** Collected data follows **

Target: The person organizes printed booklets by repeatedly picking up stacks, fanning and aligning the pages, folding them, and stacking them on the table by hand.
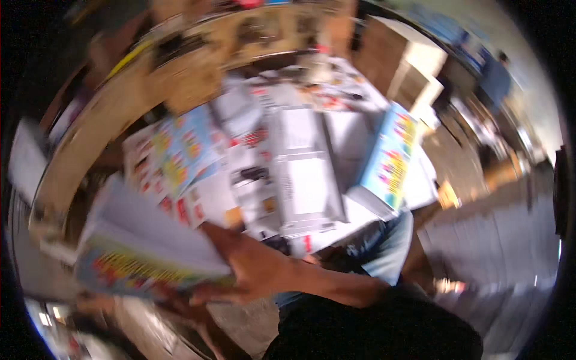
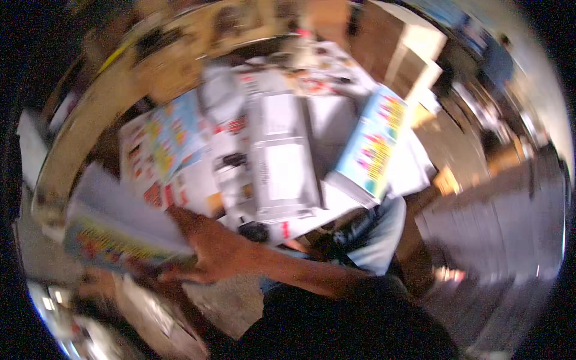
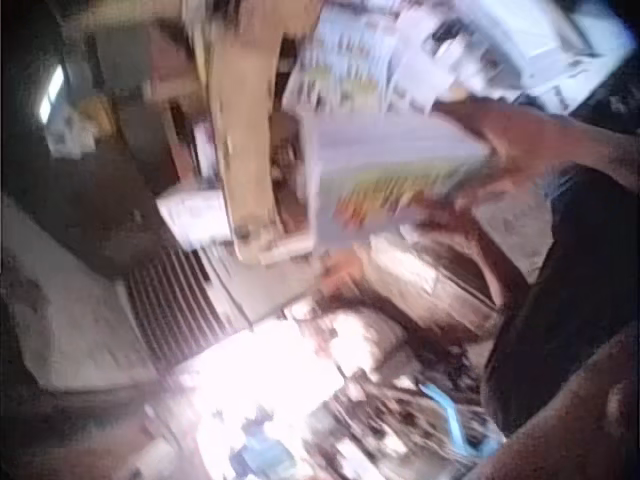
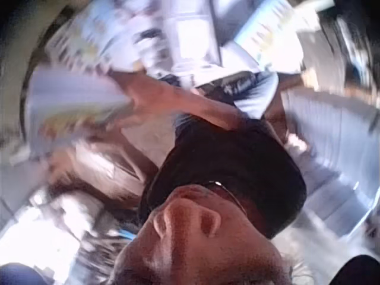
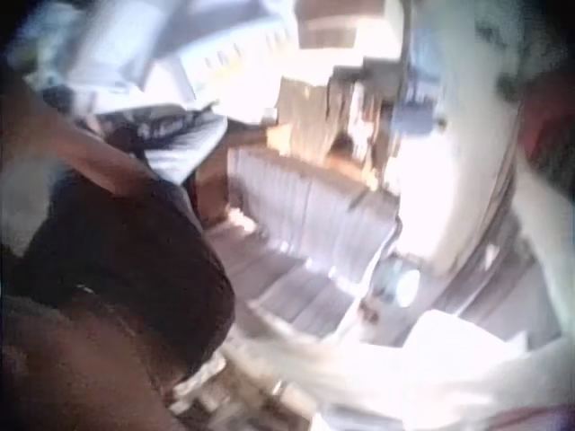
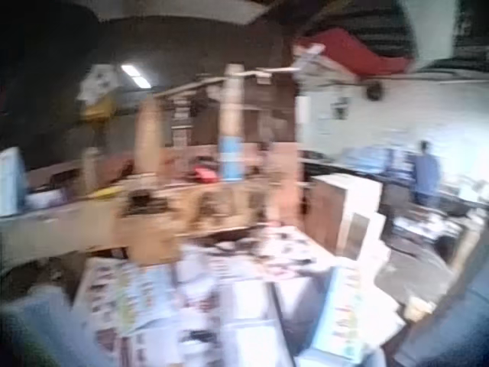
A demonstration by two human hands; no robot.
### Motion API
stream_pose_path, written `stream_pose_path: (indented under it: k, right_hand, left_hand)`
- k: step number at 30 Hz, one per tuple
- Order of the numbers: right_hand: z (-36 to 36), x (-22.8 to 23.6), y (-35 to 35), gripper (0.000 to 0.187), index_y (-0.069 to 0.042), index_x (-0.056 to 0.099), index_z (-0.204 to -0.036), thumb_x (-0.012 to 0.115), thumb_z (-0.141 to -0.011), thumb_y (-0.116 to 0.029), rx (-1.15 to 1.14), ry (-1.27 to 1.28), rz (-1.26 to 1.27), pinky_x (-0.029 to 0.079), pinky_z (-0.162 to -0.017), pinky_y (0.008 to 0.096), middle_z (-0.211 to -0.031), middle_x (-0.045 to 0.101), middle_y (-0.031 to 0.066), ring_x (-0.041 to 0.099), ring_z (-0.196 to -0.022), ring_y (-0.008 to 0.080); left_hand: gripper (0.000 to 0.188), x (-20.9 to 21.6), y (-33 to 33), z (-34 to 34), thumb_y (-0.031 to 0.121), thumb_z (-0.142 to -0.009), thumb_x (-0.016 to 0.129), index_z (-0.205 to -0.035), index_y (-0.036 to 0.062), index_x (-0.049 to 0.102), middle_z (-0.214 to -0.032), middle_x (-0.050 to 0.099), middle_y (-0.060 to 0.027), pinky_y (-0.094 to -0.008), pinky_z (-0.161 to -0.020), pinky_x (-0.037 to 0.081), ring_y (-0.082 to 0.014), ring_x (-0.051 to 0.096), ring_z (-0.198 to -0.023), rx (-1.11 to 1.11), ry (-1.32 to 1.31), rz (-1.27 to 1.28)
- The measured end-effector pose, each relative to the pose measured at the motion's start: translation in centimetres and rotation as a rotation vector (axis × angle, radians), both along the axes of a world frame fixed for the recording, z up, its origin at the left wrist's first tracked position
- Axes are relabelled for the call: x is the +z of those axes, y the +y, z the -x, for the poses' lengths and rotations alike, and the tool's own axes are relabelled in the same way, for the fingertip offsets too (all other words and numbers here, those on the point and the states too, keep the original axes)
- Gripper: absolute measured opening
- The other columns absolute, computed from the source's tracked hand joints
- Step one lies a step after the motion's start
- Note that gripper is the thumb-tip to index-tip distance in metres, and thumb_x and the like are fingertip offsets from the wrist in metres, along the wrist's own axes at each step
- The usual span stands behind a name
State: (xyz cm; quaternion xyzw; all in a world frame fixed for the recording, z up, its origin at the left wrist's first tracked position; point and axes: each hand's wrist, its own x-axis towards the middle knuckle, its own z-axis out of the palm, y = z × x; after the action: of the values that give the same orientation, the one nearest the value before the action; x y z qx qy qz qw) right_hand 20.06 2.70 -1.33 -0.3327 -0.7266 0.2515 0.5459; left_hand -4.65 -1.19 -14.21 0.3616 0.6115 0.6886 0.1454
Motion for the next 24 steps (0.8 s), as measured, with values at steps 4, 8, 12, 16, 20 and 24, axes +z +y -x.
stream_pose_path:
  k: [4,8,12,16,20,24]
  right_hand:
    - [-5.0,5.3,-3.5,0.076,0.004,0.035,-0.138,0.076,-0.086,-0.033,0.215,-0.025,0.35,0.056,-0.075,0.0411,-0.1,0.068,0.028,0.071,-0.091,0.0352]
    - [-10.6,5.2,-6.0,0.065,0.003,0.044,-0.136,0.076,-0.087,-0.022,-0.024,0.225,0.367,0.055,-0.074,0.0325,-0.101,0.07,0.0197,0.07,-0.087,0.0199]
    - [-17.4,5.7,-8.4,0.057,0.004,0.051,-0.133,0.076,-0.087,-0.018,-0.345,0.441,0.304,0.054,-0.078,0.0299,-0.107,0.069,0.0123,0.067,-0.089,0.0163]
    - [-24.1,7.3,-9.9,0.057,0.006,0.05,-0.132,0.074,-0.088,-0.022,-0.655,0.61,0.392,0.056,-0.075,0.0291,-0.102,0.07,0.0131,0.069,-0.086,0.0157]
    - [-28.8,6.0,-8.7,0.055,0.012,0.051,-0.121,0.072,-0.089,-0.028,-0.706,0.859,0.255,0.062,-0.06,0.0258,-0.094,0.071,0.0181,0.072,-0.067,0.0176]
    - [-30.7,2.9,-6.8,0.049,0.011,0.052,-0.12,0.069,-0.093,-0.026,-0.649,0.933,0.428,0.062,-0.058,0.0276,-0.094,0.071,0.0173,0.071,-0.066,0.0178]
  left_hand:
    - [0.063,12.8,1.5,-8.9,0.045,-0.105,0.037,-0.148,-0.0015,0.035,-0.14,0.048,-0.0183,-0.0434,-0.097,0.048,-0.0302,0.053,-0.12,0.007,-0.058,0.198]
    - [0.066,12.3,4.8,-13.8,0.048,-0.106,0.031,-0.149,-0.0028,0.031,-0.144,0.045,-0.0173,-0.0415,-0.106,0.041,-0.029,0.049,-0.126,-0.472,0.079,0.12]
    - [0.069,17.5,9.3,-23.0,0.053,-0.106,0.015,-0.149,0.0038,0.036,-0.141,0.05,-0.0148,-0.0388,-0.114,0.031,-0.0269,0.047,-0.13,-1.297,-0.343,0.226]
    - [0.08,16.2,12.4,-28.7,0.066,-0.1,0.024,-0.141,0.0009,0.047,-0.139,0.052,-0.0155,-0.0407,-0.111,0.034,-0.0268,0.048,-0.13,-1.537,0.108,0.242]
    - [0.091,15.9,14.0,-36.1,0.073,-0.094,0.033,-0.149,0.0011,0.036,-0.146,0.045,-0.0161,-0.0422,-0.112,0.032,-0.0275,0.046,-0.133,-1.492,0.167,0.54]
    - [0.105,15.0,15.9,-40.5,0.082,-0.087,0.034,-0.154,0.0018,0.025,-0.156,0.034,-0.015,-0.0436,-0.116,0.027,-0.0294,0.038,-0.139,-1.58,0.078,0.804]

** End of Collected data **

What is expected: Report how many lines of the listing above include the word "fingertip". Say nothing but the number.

Answer below: 2